Ainda nessa Resolução, no Art. 8º, é concedida a isenção da taxa de inscrição no vestibular para aqueles que optarem pelo sistema de reserva de vagas ou quotas adicionais, para os oriundos de cursos pré-vestibulares comunitários e populares que tenham a comprovação e aqueles que cursaram o ensino em Rede Pública, correspondendo a 5% do total de inscritos pagantes no ano anterior.

O Art. 6º da mesma Resolução aponta que o Programa de Ações Afirmativas de acesso estará em vigência durante 15 anos, havendo um acompanhamento anual pelo Comitê Gestor e que, a cada 5 anos será feita avaliações pelo CONSEPE, pensando em aperfeiçoar a implementação desta proposta na Universidade.

Na Resolução Nº 11/2008 é estabelecido o Programa de Assistência Estudantil que tem como objetivo contribuir para a garantia da permanência e conclusão dos alunos dos cursos oferecidos, mas para isso, os estudantes deverão comprovar carência econômica e social segundo os critérios adotados pela Instituição.

Este Programa foi criado com a intenção de contribuir para a garantia da permanência e conclusão dos cursos pelos estudantes, viabilizando a igualdade de oportunidades aos discentes da UESB. Para tanto, foi definido que houvesse um sistema de avaliação quantitativa e qualitativa dos programas e projetos de assistência estudantil, analisando as relações entre assistência e evasão, assistência e rendimento acadêmico. Assim, foram definidos os seguintes Sub-programas de assistência, todos alocados na Pro-Reitoria de Extensão e Assuntos Comunitários: permanência (moradia estudantil, alimentação, transporte, creche e atendimento à saúde); Desempenho Acadêmico (acompanhamento psicopedagógico, projetos de inclusão digital e ensino de línguas, eventos educativos etc.); Cultura, lazer e esporte; Assuntos da juventude (iniciativas de orientação).

3.2 Estudantes cotistas negros no curso de Direito e suas trajetórias de escolarização

Neste item do artigo, apresentamos três das categorias elaboradas a partir das entrevistas realizadas com os discentes cotistas negros do curso de Direito e que nos auxiliaram a compreender suas trajetórias de escolarização. Trajetória é aqui compreendida como: “toda trajetória social deve ser compreendida como uma maneira singular de percorrer o espaço social, onde se exprimem as disposições do habitus e reconstitui a série das posições sucessivamente ocupadas por um mesmo agente ou por um mesmo grupo de agentes em espaços sucessivos” (BOURDIEU, 1996, p. 120).

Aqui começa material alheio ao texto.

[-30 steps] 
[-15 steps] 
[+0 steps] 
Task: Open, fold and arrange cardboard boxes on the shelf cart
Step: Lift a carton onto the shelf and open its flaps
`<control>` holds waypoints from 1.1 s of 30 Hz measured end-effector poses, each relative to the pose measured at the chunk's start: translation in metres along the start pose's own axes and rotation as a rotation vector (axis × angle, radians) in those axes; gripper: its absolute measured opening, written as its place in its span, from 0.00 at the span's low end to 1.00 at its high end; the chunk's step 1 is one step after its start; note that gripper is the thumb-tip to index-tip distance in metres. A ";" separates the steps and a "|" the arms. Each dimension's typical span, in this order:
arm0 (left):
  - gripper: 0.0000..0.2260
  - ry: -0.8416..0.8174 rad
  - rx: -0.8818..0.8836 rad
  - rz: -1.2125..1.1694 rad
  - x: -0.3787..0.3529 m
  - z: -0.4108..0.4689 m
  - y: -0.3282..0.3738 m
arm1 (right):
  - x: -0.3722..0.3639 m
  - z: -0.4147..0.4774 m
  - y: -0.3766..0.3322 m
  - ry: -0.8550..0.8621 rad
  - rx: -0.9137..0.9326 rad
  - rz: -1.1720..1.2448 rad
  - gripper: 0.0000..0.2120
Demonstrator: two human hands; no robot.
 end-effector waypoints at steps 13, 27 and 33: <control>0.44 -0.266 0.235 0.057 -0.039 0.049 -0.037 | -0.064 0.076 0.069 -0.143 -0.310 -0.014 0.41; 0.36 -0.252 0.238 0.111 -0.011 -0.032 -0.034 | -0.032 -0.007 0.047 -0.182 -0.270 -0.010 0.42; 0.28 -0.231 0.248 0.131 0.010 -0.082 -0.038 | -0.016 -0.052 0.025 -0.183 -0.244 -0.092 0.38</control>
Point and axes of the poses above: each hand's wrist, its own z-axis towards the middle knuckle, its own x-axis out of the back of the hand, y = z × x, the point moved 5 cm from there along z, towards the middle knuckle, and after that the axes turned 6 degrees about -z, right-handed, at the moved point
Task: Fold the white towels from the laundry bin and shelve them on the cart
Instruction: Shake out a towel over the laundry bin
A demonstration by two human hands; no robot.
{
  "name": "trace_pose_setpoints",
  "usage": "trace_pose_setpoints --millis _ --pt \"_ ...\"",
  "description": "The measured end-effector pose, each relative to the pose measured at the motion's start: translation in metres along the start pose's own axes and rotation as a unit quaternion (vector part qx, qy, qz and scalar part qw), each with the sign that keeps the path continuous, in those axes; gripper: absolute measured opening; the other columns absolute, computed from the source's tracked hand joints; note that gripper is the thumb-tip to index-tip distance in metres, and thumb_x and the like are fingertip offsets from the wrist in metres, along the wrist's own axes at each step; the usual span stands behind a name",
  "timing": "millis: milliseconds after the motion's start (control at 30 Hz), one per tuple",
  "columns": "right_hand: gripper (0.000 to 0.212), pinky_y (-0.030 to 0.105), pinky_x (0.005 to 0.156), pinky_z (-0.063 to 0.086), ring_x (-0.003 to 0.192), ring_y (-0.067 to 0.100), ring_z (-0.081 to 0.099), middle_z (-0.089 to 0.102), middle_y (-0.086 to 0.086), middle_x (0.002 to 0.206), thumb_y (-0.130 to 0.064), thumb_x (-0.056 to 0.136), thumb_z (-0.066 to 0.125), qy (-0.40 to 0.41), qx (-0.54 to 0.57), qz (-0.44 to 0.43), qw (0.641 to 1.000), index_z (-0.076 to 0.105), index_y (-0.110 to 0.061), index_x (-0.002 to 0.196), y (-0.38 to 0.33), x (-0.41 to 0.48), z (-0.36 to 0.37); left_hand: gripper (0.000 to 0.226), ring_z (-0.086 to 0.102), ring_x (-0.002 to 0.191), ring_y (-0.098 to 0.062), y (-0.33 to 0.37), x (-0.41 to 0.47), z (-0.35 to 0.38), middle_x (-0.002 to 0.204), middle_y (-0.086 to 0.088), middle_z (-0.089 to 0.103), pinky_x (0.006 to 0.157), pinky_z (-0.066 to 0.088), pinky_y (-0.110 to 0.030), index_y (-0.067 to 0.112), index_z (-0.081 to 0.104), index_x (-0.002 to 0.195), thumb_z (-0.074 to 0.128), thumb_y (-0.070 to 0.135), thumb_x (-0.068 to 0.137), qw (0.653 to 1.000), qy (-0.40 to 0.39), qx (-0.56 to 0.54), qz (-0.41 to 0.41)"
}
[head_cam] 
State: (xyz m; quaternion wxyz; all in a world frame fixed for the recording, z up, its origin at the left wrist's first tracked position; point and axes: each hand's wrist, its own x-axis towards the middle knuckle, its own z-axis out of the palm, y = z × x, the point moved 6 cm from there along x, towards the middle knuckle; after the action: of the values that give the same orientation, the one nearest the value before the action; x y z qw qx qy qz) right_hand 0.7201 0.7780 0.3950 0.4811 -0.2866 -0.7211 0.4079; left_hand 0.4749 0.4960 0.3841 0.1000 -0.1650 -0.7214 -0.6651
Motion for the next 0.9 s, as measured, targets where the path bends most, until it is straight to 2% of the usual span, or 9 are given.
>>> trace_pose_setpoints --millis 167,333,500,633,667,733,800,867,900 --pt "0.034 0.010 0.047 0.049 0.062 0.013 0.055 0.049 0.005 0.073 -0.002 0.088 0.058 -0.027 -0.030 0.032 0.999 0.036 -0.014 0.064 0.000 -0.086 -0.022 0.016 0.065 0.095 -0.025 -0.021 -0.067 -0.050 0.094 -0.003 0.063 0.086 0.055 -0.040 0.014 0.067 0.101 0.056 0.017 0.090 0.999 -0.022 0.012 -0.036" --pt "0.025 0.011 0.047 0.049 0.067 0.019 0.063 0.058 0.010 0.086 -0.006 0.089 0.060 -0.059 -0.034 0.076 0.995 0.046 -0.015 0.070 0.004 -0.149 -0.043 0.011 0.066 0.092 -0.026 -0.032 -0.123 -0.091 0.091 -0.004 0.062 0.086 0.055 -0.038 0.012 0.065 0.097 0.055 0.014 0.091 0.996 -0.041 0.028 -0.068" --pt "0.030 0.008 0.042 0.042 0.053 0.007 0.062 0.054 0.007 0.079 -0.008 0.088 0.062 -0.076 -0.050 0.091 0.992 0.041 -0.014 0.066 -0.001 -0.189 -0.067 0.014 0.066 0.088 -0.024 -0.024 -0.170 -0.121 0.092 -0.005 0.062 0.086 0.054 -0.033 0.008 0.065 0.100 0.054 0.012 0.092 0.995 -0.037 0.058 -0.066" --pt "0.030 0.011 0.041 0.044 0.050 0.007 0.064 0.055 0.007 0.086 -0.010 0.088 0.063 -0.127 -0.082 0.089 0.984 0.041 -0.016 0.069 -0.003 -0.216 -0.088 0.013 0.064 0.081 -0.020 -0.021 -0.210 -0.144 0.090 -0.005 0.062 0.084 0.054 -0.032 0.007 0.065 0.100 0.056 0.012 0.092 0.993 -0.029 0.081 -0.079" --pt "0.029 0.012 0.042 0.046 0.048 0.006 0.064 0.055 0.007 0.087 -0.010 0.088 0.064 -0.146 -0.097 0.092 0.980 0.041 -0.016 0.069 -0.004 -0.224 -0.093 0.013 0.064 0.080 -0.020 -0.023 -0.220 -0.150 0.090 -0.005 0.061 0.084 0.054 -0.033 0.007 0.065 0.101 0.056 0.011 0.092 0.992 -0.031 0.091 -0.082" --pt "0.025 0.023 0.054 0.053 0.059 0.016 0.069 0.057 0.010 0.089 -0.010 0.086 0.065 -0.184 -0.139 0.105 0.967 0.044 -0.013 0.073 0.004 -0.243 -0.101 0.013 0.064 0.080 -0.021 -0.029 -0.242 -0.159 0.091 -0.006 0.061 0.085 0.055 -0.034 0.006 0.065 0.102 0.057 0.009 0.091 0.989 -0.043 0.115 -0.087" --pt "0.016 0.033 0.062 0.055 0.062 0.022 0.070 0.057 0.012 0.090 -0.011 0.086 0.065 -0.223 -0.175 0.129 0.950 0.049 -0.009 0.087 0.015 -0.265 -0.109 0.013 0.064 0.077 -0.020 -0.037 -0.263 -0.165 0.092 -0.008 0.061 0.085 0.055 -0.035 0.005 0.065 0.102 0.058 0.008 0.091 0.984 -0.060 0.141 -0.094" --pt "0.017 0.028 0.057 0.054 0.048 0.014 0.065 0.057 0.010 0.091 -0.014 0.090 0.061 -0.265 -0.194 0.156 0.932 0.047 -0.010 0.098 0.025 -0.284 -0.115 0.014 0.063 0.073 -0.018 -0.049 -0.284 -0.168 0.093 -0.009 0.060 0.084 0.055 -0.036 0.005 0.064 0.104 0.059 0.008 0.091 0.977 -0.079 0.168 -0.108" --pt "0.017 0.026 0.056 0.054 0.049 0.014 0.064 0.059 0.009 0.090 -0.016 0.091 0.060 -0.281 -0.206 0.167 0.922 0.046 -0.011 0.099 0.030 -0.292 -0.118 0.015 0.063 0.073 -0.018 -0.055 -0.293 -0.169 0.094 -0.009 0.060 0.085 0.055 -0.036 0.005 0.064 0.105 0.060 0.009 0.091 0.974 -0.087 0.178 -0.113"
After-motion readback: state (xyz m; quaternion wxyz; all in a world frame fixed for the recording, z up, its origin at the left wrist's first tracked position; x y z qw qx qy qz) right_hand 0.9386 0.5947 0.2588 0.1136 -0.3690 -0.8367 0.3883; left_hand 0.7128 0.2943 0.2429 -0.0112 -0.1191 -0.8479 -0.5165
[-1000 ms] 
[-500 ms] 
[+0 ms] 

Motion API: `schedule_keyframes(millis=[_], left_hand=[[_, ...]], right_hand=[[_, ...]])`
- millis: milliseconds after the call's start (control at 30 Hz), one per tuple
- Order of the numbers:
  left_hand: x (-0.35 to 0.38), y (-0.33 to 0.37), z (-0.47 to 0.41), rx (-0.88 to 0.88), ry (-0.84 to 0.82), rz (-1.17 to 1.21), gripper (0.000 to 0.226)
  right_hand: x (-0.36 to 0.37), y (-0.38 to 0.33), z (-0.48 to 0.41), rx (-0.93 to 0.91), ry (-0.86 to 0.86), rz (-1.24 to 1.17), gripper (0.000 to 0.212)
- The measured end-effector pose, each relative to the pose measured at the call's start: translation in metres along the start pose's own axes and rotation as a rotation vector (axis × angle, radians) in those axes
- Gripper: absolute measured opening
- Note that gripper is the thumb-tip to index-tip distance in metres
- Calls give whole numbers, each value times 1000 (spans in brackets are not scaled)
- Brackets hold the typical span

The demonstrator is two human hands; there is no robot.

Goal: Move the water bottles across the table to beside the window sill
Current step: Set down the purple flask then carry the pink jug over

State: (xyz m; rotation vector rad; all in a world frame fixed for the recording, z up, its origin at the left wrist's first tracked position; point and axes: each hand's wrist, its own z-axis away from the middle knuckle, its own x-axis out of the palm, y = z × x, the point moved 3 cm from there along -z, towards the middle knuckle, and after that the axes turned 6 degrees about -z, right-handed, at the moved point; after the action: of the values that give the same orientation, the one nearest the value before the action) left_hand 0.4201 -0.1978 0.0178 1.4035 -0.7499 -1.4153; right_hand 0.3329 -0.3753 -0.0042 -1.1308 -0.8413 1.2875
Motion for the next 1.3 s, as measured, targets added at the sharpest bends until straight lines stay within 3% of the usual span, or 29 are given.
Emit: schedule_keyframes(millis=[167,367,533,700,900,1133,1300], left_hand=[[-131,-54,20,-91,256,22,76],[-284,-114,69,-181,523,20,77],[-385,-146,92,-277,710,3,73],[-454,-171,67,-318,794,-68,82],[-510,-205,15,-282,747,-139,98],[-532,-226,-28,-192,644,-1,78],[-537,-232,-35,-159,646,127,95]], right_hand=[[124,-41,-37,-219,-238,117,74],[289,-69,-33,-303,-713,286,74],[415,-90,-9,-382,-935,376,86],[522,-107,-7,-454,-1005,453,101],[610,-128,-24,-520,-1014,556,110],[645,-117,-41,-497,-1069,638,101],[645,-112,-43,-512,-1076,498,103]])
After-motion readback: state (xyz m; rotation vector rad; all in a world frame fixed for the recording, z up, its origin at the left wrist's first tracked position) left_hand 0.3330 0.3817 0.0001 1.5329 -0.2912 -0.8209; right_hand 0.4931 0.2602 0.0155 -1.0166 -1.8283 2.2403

Conforme aponta Montagner (2007, p. 258):

perseguir uma trajetória significa acompanhar o desenrolar histórico de grupos sociais concretos em um espaço social definido por esses mesmos grupos em suas batalhas pela definição dos limites e da legitimidade dentro do campo em que se inserem. Seguramente a origem social é um holofote poderoso na elucidação dessas trajetórias, pois o habitus primário, devido ao ambiente familiar, é uma primeira e profunda impressão social sobre o indivíduo, que sofrerá outras sedimentações ao longo da vida.

3.3 A vivência/experiência do racismo

Dos sujeitos entrevistados, Alan foi o que mais destacou situações em que sofreu preconceitos e racismo (tanto dentro da universidade quanto fora dela), relatando diversos momentos em que isso aconteceu. Uma dessas vivências se deu na escola, durante o Ensino Médio, onde sua professora de literatura apontou o dedo para as pessoas da sala - em sua maioria, negros, pobres e de bairros periféricos da cidade -, que nunca conseguiriam alcançar o Ensino Superior. Em seu percurso na universidade, ele diz que uma professora de Agronomia (curso que fazia antes), falou do seu cabelo, que na época estava grande, afirmando que ele estava se vitimizando por isso. Alan diz haver um racismo velado dentro da própria universidade. Silva Filho (2013, p.37), sobre essa questão, afirma que “[...] Nas escolas há uma discriminação explícita ou velada, mas sempre presente por parte de muitos profissionais da Educação, assim como no sistema de Saúde e no ingresso e ascensão no mercado de trabalho”.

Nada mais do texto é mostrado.